At this point, medieval studies crash into the recognition of subjectivity that is postmodernism. The inescapability of historical context by the individual is the main issue. Patterson cites Marxist criticism as an approach that embraces the truth of this notion. In fact, the Marxist approach lauds itself for embracing the totality of history, both advancements and the suffering caused along the way. This view of the totality (synchronically and diachronically) enables the critic to see beyond the obscuring fragmentation of oppressive systems, to perceive the truth and the need for revolution. Patterson sees this as a weakness critically: texts become an occasion for the critic's reaffirmation of the totality he already believes, confirming it positively or negatively (through "suppression"). In opposition to this, Patterson sets the Foucaldian New Historicists. These critics view society as a self-regulating mechanism of Power, that subverts and contains any effort to defy the order, undercutting individual resistance: "New Historicism discloses a world strangely drained of dynamism, in which every effort to enact change issues in a reaffirmation of the status quo" (63). This makes Patterson grumpy: where's the room for change in this scenario, or real individuals with meaningful agency? What Patterson suggests (albeit nebulously) as a replacement is a kind of historically-aware individualism that recognizes its own paradoxical nature: "In attempting to understand the past, we inevitably enter into elaborate and endless negotiations, struggles between desire and knowledge that can never be granted closure... Whatever individualism we seek to sustain must, to be sure, insist upon its own historicity" (72-3, 74). Yes, there are determinative factors in history that shape individuals, and, yes, individuals rise above such hegemony and speak in resistance to it. (And that's just the way it is, because otherwise life would be unthinkable for Lee Patterson.)
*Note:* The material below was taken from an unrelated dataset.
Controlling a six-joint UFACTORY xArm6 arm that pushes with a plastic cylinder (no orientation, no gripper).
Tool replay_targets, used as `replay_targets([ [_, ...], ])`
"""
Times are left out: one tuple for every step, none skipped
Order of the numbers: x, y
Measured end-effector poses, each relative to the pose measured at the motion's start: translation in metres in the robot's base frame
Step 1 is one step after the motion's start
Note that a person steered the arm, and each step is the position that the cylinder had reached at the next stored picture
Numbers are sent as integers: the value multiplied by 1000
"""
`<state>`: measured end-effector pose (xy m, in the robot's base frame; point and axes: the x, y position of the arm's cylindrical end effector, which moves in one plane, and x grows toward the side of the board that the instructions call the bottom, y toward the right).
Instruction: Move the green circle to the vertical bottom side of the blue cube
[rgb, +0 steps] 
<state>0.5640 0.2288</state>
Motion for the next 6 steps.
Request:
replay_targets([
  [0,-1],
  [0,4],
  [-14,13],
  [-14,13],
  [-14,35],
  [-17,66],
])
Patterson's discussion of the Kane-Donaldson Piers Plowman is, to him, a fine example of scholars accepting both the historical situatedness of themselves and their object of study (through rigorous engagement with the texts), while asserting the agency of themselves and Langland (through rational textual criticism and editing). Good on them.

* The rest of the book I found dull: a 15th century reading of Troilus and Criseyde (it's all about love! Thanks, medieval D.W.), the influence of the Aeneid's pessimistic view of history's role in the present as it affects Chretien de Troyes, and a reading of the AMA (kings die! it's sad! feel sorry for the king -- and submit).